In the previous article, SQL Server 2016 Always On Availability Group with Direct Seeding you can take an overview of automatic seeding configuration in Always On Availability Groups using t-SQL scripts. In this article, we will look at a few more aspects along with the GUI method of adding a database into AG.
Environment prerequisites:
- SQL Server 2016 or latest version
- SSMS 17.4 or later
- A database should have a full database backup to meet prerequisites at the database level. If you created a new database, take a full back up before proceeding for the next step
Enable Trace Flag for compression in Automatic Seeding for Always On Availability Groups
By default, compression is not enabled for the automatic seeding streaming. We can leverage trace flag 9657 to enable the compression. It is essentially good for large databases. You might notice an increase in the CPU of the primary replica.
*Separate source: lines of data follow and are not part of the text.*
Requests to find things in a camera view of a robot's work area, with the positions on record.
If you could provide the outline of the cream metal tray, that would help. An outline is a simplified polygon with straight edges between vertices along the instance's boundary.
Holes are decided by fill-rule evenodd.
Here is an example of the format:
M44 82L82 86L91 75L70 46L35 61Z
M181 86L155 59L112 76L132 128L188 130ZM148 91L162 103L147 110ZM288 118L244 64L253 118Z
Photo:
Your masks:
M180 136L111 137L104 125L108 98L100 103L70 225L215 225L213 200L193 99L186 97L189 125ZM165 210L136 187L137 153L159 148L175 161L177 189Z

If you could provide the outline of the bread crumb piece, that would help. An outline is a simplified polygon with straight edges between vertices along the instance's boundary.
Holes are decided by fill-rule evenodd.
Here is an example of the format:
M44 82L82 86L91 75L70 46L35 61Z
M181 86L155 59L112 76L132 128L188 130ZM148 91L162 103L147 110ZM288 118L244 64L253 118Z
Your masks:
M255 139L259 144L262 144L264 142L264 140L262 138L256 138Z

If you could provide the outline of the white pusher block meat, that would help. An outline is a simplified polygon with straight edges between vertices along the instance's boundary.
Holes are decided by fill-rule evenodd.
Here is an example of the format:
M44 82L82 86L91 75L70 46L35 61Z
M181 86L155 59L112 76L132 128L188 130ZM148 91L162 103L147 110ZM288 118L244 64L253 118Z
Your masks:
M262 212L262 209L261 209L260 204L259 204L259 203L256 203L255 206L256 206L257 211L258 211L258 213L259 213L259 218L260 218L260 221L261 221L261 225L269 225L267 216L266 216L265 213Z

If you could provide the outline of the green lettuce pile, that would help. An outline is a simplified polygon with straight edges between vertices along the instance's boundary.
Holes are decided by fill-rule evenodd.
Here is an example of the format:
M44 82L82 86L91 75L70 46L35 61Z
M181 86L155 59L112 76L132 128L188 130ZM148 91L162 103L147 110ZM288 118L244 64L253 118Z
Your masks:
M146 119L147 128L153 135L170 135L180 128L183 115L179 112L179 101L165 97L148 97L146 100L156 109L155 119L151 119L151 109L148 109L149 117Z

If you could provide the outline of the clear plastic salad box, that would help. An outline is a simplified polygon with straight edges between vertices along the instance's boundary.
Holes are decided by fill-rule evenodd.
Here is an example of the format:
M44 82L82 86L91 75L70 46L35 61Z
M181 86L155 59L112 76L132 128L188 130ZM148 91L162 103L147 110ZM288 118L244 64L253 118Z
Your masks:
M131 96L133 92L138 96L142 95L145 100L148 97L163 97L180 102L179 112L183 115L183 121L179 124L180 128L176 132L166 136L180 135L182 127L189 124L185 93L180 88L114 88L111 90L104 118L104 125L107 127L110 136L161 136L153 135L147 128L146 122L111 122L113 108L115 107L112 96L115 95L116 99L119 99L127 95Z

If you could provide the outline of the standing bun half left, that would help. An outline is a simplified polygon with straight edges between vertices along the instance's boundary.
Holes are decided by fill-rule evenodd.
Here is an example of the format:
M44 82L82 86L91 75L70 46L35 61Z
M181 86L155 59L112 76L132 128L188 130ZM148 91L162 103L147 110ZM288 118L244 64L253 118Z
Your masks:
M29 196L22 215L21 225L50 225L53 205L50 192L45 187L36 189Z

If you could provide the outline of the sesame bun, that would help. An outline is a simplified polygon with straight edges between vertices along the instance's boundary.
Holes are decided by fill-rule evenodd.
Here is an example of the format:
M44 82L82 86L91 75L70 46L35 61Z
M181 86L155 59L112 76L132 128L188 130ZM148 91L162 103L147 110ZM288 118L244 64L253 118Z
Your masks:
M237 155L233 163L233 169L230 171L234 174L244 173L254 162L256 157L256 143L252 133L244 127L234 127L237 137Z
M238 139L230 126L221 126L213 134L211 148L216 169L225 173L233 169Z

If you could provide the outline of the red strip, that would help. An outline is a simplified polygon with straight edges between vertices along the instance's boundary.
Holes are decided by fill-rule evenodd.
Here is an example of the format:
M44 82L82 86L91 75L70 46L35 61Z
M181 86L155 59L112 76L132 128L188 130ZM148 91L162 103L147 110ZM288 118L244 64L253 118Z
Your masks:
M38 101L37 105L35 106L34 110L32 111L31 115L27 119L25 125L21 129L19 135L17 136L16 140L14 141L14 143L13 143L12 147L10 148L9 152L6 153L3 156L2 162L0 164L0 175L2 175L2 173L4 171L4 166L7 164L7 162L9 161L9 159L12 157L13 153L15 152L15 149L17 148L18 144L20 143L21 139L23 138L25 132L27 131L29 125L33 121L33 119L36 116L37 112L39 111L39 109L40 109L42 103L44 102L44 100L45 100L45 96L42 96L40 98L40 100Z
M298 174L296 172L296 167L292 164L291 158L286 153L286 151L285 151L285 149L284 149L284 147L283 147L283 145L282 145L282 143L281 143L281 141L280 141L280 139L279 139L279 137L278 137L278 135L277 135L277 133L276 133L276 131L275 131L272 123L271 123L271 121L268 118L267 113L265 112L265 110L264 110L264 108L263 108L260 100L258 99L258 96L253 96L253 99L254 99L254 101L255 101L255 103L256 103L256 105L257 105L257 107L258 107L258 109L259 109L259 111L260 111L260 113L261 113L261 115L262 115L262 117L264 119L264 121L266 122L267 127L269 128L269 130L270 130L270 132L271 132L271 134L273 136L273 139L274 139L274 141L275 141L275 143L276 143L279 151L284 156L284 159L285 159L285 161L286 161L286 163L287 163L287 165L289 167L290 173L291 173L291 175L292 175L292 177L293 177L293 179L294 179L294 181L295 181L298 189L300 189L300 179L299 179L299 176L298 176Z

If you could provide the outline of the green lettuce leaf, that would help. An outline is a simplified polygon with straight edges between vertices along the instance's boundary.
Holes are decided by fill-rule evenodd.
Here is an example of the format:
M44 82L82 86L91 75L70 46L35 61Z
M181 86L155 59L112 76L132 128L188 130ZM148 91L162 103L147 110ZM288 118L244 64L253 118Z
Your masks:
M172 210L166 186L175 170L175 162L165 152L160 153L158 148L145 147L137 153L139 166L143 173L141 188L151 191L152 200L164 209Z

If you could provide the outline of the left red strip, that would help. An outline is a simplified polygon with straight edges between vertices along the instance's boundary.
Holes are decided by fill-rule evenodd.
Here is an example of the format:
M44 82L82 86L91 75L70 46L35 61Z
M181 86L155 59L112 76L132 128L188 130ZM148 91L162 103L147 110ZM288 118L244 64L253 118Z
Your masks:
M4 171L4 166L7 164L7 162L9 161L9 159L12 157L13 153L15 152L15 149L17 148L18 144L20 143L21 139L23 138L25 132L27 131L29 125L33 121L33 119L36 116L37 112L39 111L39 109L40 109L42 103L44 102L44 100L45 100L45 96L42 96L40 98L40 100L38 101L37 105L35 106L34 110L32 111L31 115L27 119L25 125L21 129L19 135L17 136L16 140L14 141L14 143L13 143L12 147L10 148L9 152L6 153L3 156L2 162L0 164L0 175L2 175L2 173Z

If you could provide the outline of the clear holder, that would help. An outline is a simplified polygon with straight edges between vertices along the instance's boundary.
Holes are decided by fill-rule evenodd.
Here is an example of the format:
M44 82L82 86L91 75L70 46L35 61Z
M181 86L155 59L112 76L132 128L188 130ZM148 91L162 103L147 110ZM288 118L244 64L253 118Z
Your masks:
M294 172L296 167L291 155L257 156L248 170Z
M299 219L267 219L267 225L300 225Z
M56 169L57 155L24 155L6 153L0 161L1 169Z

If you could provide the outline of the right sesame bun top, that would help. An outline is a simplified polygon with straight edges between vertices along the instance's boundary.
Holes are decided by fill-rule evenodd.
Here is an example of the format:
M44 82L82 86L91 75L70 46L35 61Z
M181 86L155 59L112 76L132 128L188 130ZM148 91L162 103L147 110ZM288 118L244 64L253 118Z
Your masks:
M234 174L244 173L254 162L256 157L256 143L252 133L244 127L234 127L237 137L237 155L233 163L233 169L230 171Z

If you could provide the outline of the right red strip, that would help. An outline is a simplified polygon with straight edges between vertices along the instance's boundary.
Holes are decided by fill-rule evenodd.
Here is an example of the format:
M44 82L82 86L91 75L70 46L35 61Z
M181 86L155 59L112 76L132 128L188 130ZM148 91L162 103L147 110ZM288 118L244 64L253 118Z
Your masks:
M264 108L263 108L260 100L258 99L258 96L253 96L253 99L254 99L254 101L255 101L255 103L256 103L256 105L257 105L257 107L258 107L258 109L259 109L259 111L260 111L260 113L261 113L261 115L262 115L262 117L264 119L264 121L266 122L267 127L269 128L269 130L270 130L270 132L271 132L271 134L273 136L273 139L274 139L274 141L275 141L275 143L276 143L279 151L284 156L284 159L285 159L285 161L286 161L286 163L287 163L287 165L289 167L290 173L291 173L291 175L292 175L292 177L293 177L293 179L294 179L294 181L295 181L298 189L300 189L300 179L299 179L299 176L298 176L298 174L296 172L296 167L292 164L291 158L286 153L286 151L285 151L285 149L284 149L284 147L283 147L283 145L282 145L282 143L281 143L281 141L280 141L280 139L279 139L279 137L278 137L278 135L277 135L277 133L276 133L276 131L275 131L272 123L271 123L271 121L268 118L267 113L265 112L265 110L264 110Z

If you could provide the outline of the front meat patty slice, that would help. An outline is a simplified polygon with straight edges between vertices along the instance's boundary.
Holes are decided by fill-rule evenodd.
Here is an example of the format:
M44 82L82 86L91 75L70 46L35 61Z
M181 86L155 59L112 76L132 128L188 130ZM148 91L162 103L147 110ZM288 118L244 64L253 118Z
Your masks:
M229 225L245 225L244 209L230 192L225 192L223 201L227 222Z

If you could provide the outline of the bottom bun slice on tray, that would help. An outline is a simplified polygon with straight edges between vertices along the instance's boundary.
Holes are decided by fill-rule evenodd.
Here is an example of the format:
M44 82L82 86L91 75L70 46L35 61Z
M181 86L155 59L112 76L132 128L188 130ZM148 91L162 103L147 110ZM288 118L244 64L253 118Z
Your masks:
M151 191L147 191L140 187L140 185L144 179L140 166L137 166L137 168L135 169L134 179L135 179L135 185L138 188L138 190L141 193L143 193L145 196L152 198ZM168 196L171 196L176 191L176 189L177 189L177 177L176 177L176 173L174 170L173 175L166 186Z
We can enable this trace flag either as a startup parameter or using DBCC TRACEON command. Execute the following command to enable the trace flag at a global level.
DBCC TRACEON (9567,-1)
If you want to add as a startup parameter, go to SQL Server Configuration Manager and open SQL Server Service properties. In the properties windows, go to startup parameter and add the trace flag
Steps to add a database in AG using automatic seeding for Always On Availability Groups
We can use the following steps to add a database in SQL Server Always On using Automatic Seeding.
Connect to primary replica and Right click on the availability group and click on Add database. It launches a wizard to add the database into an availability group.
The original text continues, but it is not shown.